Otsuji returned to the Diet in October 2017, this time to the more powerful House of Representatives. She contested Osaka's 2nd district for the CDP. Despite finishing third in the district, she obtained a sufficiently high proportion of votes to be returned through the CDP list for the Kinki proportional representation block. Her election is another watershed for the Diet as she became the first openly gay House of Representatives member in history. She again became the only openly gay Diet member that term, a distinction she still holds as of today. In 2019, as the Executive Director of the Project Team on SOGI of the Constitutional Democratic Party of Japan, Otsuji legislated same-sex marriage. Otsuji is the first person in Japan to submit same-sex marriage to the Diet.

== Sexuality ==
In August 2005, Otsuji published an autobiography Coming Out: A Journey to Find My True Self (カミングアウト～自分らしさを見つける旅, Kamingu auto - Jibun rashisa o mitsukeru tabi), and in doing so came out as Japan's first lesbian politician, the day before 2005 Tokyo Pride.

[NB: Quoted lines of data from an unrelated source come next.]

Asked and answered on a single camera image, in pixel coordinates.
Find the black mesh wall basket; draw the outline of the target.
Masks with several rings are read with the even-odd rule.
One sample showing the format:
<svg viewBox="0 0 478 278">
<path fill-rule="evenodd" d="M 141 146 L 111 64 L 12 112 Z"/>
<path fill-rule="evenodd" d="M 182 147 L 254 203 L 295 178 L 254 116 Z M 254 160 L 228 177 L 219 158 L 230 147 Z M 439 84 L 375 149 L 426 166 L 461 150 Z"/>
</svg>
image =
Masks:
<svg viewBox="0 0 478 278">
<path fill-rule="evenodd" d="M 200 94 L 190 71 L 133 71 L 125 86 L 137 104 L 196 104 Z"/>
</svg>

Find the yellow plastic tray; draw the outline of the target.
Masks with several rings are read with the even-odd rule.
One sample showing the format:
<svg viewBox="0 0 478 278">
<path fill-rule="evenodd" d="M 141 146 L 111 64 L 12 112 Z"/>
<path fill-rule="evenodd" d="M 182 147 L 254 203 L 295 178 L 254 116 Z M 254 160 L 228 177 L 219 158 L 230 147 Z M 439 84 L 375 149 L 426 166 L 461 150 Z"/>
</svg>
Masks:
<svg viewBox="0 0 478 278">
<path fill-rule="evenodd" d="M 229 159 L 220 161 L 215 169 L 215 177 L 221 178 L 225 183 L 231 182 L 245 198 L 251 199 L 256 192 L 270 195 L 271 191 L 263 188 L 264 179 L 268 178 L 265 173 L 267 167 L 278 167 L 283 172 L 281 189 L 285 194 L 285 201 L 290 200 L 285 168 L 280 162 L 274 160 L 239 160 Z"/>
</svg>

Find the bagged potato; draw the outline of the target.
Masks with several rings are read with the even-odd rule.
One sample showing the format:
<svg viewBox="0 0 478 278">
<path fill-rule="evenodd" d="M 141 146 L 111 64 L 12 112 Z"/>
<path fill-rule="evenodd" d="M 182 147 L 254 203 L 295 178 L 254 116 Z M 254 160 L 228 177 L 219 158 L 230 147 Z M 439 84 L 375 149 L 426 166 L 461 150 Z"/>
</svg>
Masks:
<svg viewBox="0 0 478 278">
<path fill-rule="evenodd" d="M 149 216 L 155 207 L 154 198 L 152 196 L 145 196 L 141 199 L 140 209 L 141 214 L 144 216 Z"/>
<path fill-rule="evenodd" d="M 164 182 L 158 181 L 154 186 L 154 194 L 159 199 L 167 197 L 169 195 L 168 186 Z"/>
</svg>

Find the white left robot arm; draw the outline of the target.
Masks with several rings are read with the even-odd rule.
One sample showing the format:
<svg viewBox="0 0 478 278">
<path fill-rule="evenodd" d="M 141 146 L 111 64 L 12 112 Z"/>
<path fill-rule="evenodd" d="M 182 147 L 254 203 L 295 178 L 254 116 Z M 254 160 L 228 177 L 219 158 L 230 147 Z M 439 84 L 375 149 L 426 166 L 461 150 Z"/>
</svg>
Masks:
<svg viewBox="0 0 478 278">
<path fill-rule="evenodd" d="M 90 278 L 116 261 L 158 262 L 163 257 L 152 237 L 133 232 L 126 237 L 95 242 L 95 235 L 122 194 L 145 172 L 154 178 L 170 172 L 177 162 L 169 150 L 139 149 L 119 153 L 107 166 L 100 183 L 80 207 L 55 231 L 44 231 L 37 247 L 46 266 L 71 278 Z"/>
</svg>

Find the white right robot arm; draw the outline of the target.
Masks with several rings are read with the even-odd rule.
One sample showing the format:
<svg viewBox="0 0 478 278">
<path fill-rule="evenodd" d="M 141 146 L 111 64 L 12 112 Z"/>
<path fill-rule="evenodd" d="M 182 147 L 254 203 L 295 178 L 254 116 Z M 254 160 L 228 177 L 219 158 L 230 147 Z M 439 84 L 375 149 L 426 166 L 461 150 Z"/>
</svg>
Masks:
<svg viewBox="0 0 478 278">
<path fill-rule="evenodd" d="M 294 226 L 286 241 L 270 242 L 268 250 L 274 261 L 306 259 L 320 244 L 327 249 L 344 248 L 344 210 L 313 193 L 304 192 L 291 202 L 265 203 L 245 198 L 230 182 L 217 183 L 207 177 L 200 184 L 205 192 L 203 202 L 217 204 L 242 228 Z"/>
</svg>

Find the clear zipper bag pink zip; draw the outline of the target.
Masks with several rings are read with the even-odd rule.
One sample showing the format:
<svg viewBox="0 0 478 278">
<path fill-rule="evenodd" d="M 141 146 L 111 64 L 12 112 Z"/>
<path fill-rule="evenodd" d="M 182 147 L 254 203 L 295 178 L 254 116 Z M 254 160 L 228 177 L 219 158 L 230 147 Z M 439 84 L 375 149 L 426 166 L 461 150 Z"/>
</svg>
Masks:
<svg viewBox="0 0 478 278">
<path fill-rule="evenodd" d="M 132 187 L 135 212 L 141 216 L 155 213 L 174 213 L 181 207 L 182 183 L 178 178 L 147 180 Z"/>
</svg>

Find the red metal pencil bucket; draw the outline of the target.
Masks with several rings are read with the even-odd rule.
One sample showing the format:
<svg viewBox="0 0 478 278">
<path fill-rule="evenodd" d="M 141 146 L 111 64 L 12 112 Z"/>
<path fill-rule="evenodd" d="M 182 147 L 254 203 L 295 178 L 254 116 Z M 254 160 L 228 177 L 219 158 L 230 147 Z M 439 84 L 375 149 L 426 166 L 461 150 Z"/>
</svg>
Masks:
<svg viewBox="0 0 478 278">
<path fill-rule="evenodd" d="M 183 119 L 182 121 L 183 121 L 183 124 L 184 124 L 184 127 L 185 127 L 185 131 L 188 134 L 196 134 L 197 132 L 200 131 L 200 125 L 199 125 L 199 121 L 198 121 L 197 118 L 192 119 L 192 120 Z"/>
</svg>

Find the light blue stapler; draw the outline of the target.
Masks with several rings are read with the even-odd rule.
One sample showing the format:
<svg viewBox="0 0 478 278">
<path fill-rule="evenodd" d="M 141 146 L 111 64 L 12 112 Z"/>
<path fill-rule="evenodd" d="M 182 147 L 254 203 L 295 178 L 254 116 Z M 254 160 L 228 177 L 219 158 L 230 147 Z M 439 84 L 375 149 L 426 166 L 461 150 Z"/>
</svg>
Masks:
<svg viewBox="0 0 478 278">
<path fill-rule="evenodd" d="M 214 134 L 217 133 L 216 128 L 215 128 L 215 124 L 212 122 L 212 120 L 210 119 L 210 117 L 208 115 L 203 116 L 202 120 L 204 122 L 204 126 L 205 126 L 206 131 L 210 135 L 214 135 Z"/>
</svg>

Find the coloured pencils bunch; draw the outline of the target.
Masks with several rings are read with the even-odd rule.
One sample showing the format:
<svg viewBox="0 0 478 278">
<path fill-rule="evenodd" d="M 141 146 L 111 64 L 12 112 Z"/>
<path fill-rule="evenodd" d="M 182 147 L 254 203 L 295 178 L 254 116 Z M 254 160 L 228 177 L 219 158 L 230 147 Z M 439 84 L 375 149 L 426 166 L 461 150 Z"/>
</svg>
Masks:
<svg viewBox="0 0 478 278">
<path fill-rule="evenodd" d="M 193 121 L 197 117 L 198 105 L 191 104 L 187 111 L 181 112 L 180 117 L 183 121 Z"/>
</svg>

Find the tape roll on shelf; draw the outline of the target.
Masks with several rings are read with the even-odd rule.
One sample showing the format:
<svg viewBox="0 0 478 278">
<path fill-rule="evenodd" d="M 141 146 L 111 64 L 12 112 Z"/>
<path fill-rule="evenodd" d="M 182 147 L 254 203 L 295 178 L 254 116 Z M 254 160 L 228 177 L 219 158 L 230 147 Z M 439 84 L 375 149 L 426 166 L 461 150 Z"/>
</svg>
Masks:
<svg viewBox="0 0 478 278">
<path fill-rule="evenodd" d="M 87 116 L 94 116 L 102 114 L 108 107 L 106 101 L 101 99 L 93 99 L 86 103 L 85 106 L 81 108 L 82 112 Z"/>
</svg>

In 2005, Otsuji was instrumental in bringing about a legislative change that allows same-sex couples to rent housing from the Osaka Prefectural Housing Corporation, a privilege previously reserved for married couples. Since same-sex marriages are not recognised under Japanese law, gay couples in Osaka had previously found it impossible to rent public housing.

In March–April 2006, Otsuji attended International Lesbian and Gay Association's world conference in Geneva.

In June 2006, Otsuji visited the United States on a trip sponsored by the International Visitor Leadership Program of the US Department of State. During her visit she met representatives from the National Center for Transgender Equality, the National Association of LGBT Community Centers, the National Gay and Lesbian Task Force, Freedom to Marry and the Stonewall Democrats.

In June 2007, Otsuji held a public wedding ceremony in Nagoya with her partner Maki Kimura, although same-sex marriages are not legally recognised in Japan.

Otsuji did not stand for re-election in April 2007. Her first term in the Osaka Assembly expired on 29 April 2007, but in July 2007 she appeared on the official candidate list of the Democratic Party of Japan, becoming the first-ever openly homosexual serious contender for election to the National Diet. Otsuji received 38,230 votes, short of securing the seat, so there were no openly homosexual elected officials in Japan until the election of Taiga Ishikawa, an assemblyman in Tokyo's Toshima ward, in 2011.

On 22 August 2009, is the world premiere of director Naomi Hiltz's documentary film Kanako: Challenging The System at the Vancouver Queer Film Festival. The film covers the last 17 days of the campaign, ending with election day.